GIVEN RECORDS:

((

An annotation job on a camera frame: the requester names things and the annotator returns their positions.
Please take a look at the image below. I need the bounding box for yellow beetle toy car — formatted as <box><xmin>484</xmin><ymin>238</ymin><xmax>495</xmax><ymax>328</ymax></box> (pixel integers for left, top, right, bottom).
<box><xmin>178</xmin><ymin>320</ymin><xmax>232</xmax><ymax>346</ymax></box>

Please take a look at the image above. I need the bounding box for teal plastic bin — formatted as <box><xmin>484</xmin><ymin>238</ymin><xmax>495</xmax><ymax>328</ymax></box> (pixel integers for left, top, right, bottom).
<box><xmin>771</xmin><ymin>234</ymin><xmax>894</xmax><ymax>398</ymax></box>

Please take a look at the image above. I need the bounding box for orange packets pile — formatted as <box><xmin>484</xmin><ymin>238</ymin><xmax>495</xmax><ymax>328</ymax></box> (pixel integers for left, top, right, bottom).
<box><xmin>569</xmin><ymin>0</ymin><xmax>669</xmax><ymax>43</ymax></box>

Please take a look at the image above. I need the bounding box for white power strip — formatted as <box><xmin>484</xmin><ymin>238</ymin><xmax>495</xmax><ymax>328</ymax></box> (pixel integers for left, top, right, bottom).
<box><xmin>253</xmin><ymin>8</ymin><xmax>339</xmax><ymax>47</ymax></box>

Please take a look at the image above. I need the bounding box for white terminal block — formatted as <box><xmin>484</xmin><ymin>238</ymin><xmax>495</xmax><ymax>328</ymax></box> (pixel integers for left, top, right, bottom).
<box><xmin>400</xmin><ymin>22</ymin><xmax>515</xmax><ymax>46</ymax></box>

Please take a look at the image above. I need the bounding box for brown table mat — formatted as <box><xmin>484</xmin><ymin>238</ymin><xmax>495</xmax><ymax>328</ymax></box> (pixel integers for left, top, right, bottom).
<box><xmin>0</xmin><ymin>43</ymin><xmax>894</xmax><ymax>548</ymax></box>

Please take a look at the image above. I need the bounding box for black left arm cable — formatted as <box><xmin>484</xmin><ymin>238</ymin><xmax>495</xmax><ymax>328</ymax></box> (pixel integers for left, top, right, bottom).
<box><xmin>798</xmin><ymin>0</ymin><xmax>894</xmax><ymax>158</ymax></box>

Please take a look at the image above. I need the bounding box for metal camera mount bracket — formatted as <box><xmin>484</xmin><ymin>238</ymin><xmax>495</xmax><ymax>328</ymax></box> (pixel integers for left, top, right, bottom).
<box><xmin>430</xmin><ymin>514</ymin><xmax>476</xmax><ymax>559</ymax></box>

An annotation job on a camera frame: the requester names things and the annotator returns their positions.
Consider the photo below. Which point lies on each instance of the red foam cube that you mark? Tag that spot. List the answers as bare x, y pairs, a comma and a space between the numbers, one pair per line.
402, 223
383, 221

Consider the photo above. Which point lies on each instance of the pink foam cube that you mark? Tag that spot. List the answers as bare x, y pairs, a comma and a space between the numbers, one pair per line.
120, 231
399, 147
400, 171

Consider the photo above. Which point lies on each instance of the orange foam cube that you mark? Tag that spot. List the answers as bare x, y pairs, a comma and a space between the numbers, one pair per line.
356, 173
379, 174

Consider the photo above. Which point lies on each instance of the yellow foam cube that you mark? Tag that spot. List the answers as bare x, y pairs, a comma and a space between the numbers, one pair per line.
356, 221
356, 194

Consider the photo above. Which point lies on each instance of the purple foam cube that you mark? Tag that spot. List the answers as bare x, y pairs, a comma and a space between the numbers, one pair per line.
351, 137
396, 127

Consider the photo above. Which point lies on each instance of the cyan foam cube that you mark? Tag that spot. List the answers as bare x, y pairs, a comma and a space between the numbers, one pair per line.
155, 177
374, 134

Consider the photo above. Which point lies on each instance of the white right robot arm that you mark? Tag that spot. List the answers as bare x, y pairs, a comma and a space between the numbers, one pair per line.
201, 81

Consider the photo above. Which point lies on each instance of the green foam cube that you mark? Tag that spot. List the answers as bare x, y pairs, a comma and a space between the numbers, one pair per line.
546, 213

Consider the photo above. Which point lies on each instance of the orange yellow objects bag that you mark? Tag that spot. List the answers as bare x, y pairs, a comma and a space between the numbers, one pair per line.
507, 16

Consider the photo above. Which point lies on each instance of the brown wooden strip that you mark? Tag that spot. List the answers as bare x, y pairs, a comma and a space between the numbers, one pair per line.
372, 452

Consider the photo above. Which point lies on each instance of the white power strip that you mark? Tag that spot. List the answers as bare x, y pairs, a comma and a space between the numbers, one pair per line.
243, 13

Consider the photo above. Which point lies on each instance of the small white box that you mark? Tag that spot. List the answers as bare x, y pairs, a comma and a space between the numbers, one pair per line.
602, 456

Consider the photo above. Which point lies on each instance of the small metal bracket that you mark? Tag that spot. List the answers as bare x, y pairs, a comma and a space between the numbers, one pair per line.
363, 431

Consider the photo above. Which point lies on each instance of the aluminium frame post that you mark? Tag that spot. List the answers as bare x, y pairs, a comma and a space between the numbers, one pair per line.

))

An exact reproduction of the material above is required.

An annotation job on a camera frame: the requester names things and the annotator returns their positions.
Please take a look at the image below. I need the bounding box for yellow beetle toy car — formatted as <box><xmin>484</xmin><ymin>238</ymin><xmax>495</xmax><ymax>328</ymax></box> (pixel integers for left, top, right, bottom).
<box><xmin>178</xmin><ymin>320</ymin><xmax>232</xmax><ymax>346</ymax></box>

Please take a look at the image above. I need the bounding box for teal plastic bin — formatted as <box><xmin>484</xmin><ymin>238</ymin><xmax>495</xmax><ymax>328</ymax></box> (pixel integers for left, top, right, bottom).
<box><xmin>771</xmin><ymin>234</ymin><xmax>894</xmax><ymax>398</ymax></box>

Please take a look at the image above. I need the bounding box for orange packets pile — formatted as <box><xmin>484</xmin><ymin>238</ymin><xmax>495</xmax><ymax>328</ymax></box> (pixel integers for left, top, right, bottom).
<box><xmin>569</xmin><ymin>0</ymin><xmax>669</xmax><ymax>43</ymax></box>

Please take a look at the image above. I need the bounding box for white power strip — formatted as <box><xmin>484</xmin><ymin>238</ymin><xmax>495</xmax><ymax>328</ymax></box> (pixel integers for left, top, right, bottom).
<box><xmin>253</xmin><ymin>8</ymin><xmax>339</xmax><ymax>47</ymax></box>

Please take a look at the image above. I need the bounding box for white terminal block — formatted as <box><xmin>484</xmin><ymin>238</ymin><xmax>495</xmax><ymax>328</ymax></box> (pixel integers for left, top, right, bottom).
<box><xmin>400</xmin><ymin>22</ymin><xmax>515</xmax><ymax>46</ymax></box>

Please take a look at the image above. I need the bounding box for brown table mat — formatted as <box><xmin>484</xmin><ymin>238</ymin><xmax>495</xmax><ymax>328</ymax></box> (pixel integers for left, top, right, bottom).
<box><xmin>0</xmin><ymin>43</ymin><xmax>894</xmax><ymax>548</ymax></box>

Please take a look at the image above. I need the bounding box for black left arm cable — formatted as <box><xmin>484</xmin><ymin>238</ymin><xmax>495</xmax><ymax>328</ymax></box> (pixel integers for left, top, right, bottom).
<box><xmin>798</xmin><ymin>0</ymin><xmax>894</xmax><ymax>158</ymax></box>

Please take a look at the image above. I need the bounding box for metal camera mount bracket — formatted as <box><xmin>484</xmin><ymin>238</ymin><xmax>495</xmax><ymax>328</ymax></box> (pixel integers for left, top, right, bottom).
<box><xmin>430</xmin><ymin>514</ymin><xmax>476</xmax><ymax>559</ymax></box>

An annotation job on a camera frame: the requester names things and the annotator returns their positions.
Consider the photo below. Which point lies on each instance of the red foam cube that you mark? Tag that spot. List the answers as bare x, y pairs, a comma and a space between the numbers, one pair per line.
402, 223
383, 221

Consider the photo above. Which point lies on each instance of the pink foam cube that you mark? Tag that spot. List the answers as bare x, y pairs, a comma and a space between the numbers, one pair per line.
120, 231
399, 147
400, 171

Consider the photo above. Which point lies on each instance of the orange foam cube that you mark? Tag that spot. List the answers as bare x, y pairs, a comma and a space between the numbers, one pair per line.
356, 173
379, 174

Consider the photo above. Which point lies on each instance of the yellow foam cube that you mark? Tag that spot. List the answers as bare x, y pairs, a comma and a space between the numbers, one pair per line.
356, 221
356, 194

Consider the photo above. Which point lies on each instance of the purple foam cube that you mark? Tag that spot. List the answers as bare x, y pairs, a comma and a space between the numbers, one pair per line.
351, 137
396, 127

Consider the photo above. Which point lies on each instance of the cyan foam cube that you mark? Tag that spot. List the answers as bare x, y pairs, a comma and a space between the numbers, one pair per line.
155, 177
374, 134

Consider the photo above. Which point lies on each instance of the white right robot arm that you mark? Tag that spot. List the answers as bare x, y pairs, a comma and a space between the numbers, one pair per line.
201, 81

Consider the photo above. Which point lies on each instance of the green foam cube that you mark? Tag that spot. List the answers as bare x, y pairs, a comma and a space between the numbers, one pair per line.
546, 213

Consider the photo above. Which point lies on each instance of the orange yellow objects bag that you mark? Tag that spot. List the answers as bare x, y pairs, a comma and a space between the numbers, one pair per line.
507, 16

Consider the photo above. Which point lies on each instance of the brown wooden strip that you mark? Tag that spot. List the answers as bare x, y pairs, a comma and a space between the numbers, one pair per line.
372, 452

Consider the photo above. Which point lies on each instance of the white power strip that you mark? Tag that spot. List the answers as bare x, y pairs, a comma and a space between the numbers, one pair per line.
243, 13

Consider the photo above. Which point lies on each instance of the small white box that you mark? Tag that spot. List the answers as bare x, y pairs, a comma and a space between the numbers, one pair per line.
602, 456

Consider the photo above. Which point lies on each instance of the small metal bracket that you mark? Tag that spot. List the answers as bare x, y pairs, a comma and a space between the numbers, one pair per line.
363, 431

Consider the photo above. Which point lies on each instance of the aluminium frame post that you mark? Tag that spot. List the answers as bare x, y pairs, a comma and a space between the numbers, one pair per line.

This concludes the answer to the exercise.